Nutritionists' top choices: Snacks under 300 calories
If you love snacking between meals but don't want to gain too much weight, here are a few nutritionists' recipes, all of which are sure to fill you up without packing on the pounds.
Long working hours and improper eating can take a toll on your health. You may start the day with a healthy breakfast and follow it up with a balanced lunch, but what about the evening binge? Often we tend to go for wrong snacks that are high on calories, while snacking out or during office tea breaks.
Your daily diet needs to contain about 2000 calories. So, apart from main meals, whatever you munch on must not only be less in portion, but also low in calories. We spoke to a few nutritionists, who recommended these snacks under 300 calories each -- move on to the following pages for the recipes.

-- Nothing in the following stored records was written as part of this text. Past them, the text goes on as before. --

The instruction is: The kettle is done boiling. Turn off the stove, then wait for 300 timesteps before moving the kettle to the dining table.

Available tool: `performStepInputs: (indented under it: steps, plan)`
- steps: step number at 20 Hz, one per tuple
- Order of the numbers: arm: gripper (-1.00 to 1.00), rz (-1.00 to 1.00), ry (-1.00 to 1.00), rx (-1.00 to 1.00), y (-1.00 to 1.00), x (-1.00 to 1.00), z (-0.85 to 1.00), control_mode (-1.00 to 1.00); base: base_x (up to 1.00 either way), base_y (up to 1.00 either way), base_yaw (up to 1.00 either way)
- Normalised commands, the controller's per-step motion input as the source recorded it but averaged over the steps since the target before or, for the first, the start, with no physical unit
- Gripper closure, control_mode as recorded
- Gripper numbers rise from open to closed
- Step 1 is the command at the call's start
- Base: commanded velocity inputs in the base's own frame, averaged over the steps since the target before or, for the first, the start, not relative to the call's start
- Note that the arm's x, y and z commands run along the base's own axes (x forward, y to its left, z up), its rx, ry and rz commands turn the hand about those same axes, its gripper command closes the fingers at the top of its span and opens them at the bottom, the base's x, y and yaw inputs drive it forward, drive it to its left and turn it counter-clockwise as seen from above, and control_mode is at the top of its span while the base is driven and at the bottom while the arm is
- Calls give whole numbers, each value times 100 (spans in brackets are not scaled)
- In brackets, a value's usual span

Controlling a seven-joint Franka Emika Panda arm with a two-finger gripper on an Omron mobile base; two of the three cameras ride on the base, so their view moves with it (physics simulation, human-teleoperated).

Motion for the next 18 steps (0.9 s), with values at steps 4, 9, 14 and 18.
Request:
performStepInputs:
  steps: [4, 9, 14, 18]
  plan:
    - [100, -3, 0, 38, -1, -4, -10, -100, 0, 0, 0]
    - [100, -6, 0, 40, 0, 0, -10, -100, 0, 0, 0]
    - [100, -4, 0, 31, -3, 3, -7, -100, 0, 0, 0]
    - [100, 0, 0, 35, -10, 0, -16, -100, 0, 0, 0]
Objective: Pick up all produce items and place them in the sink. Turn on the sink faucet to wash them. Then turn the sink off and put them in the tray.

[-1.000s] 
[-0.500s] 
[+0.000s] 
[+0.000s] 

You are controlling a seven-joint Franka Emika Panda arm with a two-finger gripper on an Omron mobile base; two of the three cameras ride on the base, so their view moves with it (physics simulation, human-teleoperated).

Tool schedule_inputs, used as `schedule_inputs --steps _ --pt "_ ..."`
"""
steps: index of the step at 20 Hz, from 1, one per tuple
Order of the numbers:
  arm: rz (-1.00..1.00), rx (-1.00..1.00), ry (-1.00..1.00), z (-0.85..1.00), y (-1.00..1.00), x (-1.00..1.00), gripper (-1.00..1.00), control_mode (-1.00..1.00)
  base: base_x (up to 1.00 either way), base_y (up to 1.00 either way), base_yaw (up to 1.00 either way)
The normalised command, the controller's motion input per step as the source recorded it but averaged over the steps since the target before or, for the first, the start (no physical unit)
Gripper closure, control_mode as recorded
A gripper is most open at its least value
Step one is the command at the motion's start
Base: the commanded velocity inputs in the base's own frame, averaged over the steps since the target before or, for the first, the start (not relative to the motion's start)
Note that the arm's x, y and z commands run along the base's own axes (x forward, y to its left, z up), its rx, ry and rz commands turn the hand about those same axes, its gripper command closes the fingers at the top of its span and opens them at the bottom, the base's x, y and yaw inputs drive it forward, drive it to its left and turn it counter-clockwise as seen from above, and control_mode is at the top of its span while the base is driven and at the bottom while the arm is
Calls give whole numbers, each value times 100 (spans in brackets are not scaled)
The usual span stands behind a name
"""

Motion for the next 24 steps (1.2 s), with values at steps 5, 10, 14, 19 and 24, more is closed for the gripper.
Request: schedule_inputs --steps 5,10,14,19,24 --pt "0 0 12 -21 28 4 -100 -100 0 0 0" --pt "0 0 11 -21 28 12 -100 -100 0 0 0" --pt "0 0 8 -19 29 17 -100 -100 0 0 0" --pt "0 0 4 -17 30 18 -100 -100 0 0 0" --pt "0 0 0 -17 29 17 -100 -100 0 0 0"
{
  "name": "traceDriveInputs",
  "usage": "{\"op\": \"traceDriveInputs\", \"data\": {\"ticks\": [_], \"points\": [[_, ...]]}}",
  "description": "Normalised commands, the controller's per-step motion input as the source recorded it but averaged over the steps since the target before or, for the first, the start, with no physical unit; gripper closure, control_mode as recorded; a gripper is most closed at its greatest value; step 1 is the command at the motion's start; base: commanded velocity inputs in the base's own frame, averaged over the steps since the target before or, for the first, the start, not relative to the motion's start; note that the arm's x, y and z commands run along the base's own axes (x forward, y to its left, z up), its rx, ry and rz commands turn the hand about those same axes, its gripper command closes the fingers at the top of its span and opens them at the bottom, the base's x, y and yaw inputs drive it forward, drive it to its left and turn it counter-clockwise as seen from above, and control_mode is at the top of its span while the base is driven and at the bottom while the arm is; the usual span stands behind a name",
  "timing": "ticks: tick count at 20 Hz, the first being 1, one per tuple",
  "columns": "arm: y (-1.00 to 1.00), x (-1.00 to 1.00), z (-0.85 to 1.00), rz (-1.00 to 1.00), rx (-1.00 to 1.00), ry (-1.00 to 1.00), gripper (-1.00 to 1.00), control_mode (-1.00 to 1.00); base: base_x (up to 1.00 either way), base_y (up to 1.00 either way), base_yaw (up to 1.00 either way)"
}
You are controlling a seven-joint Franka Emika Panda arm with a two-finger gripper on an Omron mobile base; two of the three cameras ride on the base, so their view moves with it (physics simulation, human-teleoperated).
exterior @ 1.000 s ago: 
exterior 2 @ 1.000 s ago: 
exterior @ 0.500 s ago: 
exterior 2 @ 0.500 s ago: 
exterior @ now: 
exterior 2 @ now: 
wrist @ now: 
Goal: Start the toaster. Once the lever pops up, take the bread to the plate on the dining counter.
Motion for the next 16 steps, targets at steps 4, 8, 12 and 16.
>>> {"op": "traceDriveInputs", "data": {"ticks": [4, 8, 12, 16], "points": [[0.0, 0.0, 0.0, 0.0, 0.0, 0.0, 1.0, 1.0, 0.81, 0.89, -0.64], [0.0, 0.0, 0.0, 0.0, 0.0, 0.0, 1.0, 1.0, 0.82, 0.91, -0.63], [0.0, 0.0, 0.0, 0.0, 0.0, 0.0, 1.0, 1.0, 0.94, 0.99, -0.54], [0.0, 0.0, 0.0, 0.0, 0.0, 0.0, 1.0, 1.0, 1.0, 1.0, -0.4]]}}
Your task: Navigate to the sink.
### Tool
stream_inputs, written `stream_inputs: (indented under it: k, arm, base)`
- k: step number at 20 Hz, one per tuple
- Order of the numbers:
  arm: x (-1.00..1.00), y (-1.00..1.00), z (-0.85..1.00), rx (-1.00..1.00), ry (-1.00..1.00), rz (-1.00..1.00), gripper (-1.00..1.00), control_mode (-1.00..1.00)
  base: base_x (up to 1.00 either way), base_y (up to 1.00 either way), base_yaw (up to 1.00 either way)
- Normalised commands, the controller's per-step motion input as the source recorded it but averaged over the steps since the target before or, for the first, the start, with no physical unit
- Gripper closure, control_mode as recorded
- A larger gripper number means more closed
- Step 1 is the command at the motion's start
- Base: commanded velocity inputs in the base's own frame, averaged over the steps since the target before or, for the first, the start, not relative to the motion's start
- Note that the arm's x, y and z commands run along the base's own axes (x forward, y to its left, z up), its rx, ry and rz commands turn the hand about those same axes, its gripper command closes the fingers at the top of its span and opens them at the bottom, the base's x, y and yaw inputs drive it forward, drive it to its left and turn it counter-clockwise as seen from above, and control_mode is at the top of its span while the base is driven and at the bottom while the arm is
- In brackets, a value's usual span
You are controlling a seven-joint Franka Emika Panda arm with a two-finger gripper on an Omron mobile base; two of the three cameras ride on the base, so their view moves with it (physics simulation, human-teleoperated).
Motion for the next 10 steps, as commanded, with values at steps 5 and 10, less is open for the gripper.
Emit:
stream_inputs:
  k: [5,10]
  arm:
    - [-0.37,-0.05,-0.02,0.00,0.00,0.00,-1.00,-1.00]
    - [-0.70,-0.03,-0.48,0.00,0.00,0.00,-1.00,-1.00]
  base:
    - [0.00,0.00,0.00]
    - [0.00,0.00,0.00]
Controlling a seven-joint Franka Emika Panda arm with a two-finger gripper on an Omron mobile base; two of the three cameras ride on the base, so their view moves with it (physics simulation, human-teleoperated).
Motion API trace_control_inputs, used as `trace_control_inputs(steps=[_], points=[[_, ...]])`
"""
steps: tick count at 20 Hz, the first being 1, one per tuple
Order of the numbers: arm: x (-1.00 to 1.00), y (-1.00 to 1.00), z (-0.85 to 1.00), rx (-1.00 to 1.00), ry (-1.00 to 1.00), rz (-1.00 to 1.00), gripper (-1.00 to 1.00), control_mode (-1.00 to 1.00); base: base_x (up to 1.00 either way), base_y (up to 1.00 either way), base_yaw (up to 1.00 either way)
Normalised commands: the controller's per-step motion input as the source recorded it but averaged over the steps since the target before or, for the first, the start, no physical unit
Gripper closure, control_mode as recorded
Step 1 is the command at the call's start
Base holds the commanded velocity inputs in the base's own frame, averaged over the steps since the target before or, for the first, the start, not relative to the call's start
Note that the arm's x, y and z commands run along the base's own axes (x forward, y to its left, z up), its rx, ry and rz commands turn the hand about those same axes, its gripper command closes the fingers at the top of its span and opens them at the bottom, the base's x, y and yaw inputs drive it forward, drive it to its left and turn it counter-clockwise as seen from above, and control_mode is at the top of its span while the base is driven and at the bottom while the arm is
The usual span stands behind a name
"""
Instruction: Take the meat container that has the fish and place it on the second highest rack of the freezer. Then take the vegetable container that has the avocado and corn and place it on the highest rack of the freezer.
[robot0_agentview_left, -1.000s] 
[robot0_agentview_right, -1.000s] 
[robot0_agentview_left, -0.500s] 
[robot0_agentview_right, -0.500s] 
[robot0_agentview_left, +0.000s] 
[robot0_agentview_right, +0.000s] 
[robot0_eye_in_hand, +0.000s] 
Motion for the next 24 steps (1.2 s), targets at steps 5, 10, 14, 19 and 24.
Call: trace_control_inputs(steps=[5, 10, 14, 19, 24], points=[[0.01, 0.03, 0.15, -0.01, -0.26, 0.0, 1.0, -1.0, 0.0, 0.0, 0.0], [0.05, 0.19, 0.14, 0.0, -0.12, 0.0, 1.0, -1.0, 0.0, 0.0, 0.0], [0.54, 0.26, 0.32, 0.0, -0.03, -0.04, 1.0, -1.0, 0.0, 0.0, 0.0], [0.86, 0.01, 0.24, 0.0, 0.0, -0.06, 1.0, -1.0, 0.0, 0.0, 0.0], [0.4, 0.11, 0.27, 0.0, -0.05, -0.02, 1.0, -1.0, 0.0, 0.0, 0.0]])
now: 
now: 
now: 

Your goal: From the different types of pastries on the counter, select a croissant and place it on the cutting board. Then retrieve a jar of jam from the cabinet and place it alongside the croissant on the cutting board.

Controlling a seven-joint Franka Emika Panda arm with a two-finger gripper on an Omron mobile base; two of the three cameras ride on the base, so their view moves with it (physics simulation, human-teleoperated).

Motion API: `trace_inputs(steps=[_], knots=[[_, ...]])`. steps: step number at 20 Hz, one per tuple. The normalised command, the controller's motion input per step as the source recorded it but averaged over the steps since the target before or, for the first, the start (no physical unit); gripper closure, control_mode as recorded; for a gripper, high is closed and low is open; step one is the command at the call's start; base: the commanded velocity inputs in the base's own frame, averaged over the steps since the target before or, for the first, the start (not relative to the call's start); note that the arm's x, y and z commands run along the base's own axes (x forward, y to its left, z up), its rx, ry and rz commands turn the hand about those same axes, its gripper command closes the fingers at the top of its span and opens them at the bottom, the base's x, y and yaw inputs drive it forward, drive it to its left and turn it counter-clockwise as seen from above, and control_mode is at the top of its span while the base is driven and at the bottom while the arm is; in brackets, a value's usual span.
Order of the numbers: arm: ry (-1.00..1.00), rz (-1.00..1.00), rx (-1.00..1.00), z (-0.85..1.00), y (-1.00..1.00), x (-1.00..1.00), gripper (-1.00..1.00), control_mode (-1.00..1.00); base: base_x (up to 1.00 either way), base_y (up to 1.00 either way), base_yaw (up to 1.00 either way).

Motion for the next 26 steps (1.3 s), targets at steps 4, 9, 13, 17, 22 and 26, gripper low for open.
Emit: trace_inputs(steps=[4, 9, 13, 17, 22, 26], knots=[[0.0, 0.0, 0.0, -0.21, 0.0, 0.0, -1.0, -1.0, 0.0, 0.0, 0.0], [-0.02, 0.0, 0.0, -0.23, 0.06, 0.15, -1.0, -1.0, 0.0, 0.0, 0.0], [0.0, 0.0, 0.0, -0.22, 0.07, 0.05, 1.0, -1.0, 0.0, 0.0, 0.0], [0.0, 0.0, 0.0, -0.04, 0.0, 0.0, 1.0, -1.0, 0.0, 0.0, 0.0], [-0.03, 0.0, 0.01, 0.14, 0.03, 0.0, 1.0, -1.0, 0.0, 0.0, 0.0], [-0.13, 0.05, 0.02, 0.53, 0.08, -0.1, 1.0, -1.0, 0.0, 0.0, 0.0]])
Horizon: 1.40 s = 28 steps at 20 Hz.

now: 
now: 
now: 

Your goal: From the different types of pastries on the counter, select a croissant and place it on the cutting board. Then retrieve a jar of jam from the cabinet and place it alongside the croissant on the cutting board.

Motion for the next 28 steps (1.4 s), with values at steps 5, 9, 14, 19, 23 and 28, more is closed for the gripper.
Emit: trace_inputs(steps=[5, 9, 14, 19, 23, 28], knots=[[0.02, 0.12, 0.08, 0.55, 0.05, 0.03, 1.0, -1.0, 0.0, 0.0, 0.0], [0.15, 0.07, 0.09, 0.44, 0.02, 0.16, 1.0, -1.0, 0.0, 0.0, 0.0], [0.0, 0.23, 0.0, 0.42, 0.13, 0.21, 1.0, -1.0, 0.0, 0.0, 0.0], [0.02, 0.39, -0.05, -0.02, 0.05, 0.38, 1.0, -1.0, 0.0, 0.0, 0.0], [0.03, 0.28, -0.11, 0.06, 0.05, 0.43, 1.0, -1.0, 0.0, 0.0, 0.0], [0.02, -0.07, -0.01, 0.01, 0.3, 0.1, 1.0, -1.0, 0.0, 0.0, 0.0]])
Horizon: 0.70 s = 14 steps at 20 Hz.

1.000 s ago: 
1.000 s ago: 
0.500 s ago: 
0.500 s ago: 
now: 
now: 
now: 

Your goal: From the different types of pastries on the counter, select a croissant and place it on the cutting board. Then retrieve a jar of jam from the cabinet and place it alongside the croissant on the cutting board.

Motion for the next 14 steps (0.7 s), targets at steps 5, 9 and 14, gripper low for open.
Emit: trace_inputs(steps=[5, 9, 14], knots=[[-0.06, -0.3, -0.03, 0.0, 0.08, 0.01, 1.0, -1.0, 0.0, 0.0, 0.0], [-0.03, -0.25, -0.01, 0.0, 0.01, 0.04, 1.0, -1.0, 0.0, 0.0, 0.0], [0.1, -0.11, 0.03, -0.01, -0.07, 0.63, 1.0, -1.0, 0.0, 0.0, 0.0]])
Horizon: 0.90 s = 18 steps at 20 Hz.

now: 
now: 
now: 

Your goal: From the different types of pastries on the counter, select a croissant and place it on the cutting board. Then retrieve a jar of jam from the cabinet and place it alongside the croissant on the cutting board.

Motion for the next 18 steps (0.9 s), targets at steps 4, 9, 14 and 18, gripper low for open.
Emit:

Photographs: Courtesy BoloHealth.com
Consultant dietician Sushila Sharangdhar suggests upma, a common yet healthy snack option. The semolina and urad dal used to make upma are good sources of complex carbohydrates. It can be made more nutritious by adding vegetables like peas, carrots, french beans and sprouts, which are rich in Vitamin C and other important nutrients.
Upma can also be made using dalia or broken wheat -- which is a good source of fibre that is digested slowly -- and makes for a satisfying meal.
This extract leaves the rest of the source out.